Escribe Armando Miño Rivera, Periodista Independiente y Docente Universitario (Lima – Perú)
En el corazón mismo de nuestra democracia, el Congreso, un lugar destinado a representar y proteger los intereses de la ciudadanía, emerge un oscuro y vergonzoso telón de violencia contra la mujer. A medida que los casos escandalosos salen a la luz, se desenmascara una realidad desoladora: la impunidad y la protección de agresores persisten en las altas esferas políticas.
El caso de Freddy Díaz Monago, excongresista de Alianza para el Progreso (APP), acapara la atención y refleja la indiferencia alarmante hacia la violencia de género en el Congreso. A pesar de las acusaciones de violación presentadas por una de sus trabajadoras dentro de las mismas instalaciones del Congreso, la respuesta de la institución fue desgarradoramente tibia. La votación para su inhabilitación reveló una prioridad política despiadada sobre la justicia y la protección de las víctimas.
Es doloroso constatar que, incluso después de la aprobación de la sanción en una segunda votación, algunos parlamentarios optaron por la abstención, mostrando una insensibilidad sorprendente ante la gravedad de la situación. La inclusión de legisladores con denuncias previas, como Luis Cordero Jon Tay y Edgar Tello, en estas decisiones, plantea preguntas incómodas sobre la integridad moral de la institución.
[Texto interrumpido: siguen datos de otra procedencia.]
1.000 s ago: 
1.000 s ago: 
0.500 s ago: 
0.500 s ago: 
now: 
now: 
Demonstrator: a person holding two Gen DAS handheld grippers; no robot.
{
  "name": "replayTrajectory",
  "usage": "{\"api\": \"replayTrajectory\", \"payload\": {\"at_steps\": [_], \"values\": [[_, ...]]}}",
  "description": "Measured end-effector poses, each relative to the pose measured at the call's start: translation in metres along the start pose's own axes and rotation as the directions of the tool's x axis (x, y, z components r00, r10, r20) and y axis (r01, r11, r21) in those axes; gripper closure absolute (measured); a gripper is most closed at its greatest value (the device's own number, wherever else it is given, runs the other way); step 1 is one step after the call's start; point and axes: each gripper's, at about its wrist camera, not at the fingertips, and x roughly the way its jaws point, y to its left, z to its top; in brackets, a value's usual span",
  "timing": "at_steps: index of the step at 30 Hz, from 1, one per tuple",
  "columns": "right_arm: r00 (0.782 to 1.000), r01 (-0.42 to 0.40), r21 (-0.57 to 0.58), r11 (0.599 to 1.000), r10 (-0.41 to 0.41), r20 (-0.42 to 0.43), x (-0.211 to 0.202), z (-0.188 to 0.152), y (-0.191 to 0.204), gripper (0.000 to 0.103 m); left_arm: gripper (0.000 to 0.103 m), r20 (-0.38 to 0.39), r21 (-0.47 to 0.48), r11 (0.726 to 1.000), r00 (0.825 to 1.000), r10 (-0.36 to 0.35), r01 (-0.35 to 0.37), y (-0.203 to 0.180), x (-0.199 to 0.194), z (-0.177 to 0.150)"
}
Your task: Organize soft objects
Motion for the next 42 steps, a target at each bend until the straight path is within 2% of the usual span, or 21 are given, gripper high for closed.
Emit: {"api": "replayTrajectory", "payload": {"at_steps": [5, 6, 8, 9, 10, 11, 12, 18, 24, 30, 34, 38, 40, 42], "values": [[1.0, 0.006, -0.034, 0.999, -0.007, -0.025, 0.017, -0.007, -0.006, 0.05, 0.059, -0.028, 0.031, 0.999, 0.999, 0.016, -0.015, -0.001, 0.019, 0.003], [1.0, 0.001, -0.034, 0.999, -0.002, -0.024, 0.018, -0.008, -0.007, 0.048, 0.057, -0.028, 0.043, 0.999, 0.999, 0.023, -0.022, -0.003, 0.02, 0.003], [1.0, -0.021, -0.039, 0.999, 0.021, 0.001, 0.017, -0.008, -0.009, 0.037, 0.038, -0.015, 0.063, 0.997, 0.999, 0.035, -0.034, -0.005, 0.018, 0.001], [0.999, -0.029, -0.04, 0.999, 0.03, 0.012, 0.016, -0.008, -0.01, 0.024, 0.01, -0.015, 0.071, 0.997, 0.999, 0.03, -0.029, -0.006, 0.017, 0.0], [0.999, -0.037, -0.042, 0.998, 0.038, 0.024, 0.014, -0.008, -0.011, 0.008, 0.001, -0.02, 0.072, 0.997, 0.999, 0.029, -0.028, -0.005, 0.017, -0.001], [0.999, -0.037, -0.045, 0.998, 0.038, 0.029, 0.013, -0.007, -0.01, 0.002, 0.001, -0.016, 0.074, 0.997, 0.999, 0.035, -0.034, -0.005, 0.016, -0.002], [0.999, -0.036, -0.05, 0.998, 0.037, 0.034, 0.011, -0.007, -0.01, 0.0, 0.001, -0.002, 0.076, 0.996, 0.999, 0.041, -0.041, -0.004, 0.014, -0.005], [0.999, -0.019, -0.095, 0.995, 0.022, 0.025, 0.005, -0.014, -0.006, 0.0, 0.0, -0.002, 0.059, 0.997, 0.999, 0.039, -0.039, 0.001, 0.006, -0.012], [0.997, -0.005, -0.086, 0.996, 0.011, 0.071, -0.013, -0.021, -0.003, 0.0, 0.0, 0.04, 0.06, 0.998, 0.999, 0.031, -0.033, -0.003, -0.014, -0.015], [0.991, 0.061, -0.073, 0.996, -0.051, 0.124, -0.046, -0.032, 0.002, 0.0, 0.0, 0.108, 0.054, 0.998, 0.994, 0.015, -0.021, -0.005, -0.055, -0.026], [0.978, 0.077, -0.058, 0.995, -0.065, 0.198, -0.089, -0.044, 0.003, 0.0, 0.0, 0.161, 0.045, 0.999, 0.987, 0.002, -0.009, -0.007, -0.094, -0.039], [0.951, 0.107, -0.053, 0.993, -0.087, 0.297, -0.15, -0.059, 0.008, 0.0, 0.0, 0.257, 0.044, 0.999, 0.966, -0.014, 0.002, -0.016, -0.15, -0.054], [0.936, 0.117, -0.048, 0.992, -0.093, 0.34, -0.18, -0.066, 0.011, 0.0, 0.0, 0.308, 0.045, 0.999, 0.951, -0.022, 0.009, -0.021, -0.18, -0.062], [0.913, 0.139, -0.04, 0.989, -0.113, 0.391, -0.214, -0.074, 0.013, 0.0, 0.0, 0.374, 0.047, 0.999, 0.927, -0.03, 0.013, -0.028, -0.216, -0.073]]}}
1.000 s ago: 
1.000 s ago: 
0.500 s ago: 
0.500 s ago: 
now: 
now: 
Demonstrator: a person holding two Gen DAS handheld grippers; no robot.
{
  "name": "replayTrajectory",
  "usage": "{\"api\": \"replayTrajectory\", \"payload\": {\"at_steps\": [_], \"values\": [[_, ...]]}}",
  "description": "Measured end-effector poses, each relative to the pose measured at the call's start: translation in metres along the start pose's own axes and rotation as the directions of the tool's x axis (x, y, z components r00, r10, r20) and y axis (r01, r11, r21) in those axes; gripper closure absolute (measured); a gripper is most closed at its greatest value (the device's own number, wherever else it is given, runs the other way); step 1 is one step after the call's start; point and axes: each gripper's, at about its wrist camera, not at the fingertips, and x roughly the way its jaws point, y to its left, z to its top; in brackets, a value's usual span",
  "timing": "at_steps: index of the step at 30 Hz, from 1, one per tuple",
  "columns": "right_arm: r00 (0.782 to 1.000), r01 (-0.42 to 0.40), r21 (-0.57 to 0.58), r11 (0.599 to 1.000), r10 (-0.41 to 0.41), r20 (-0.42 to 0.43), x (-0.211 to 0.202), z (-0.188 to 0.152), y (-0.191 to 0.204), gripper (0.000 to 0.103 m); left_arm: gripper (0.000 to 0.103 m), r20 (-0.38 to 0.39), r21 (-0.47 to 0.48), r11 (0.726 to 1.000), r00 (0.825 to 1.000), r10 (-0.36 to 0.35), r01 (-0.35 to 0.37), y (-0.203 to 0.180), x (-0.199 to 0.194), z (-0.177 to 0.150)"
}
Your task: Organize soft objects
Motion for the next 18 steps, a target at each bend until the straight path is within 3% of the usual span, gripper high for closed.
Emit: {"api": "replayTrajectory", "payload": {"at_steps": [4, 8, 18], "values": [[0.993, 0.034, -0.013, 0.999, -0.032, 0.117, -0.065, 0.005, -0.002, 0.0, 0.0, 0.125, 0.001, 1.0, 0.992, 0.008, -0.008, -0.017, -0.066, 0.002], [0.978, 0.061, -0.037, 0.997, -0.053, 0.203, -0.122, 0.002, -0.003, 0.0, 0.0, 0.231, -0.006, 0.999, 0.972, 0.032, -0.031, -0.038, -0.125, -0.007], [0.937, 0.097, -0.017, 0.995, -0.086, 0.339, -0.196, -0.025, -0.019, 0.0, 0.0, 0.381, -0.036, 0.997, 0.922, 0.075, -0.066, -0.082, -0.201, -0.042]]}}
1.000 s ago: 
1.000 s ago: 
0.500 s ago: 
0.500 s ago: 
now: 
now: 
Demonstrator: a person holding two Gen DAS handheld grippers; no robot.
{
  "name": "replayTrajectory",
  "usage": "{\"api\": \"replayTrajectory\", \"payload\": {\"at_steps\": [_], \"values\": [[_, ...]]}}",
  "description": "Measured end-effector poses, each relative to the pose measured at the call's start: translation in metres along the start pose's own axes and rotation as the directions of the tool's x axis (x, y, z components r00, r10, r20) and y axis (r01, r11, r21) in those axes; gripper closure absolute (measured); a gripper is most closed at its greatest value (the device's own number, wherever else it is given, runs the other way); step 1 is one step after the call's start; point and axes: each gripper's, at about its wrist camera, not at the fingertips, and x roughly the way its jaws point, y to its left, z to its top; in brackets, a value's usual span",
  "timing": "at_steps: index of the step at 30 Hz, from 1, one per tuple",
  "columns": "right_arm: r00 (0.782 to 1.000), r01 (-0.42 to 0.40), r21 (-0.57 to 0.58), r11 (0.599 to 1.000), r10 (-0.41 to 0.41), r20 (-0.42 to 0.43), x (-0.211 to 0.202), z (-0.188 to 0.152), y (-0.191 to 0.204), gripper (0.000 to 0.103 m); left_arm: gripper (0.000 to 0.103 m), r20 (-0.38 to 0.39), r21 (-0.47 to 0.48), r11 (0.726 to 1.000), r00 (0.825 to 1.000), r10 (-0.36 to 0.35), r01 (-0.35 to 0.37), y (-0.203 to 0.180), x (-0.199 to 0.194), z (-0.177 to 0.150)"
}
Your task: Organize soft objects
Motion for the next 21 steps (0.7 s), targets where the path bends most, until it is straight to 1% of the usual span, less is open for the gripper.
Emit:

El caso de Juan Carlos Lizarzaburu, congresista de Fuerza Popular, ilustra otra faceta del problema. Sus expresiones denigrantes y sexistas hacia su colega Patricia Juárez no solo son inaceptables, sino que también revelan una cultura tóxica arraigada en las paredes del Congreso. La falta de medidas firmes por parte de su propio partido, liderado por Keiko Fujimori, y la demora en la acción de la Junta de Portavoces, demuestran una falta de compromiso real para abordar la violencia de género. La Comisión de Ética, si bien abordó algunos casos, enfrenta obstáculos y resistencia dentro del Pleno. La suspensión propuesta para Cordero Jon Tay y Lizarzaburu espera en la agenda, languideciendo mientras la inacción perpetúa la impunidad.
Es hora de que el Congreso deje de ser cómplice de la violencia contra la mujer. La tolerancia cero a la violencia de género no puede ser una mera consigna retórica. Los representantes del pueblo deben actuar con la misma determinación que se espera de ellos en la defensa de la justicia y los derechos humanos. Solo así se disipará la sombra de la impunidad y se abrirá paso a un Congreso que realmente represente y proteja a todas las personas, independientemente de su género.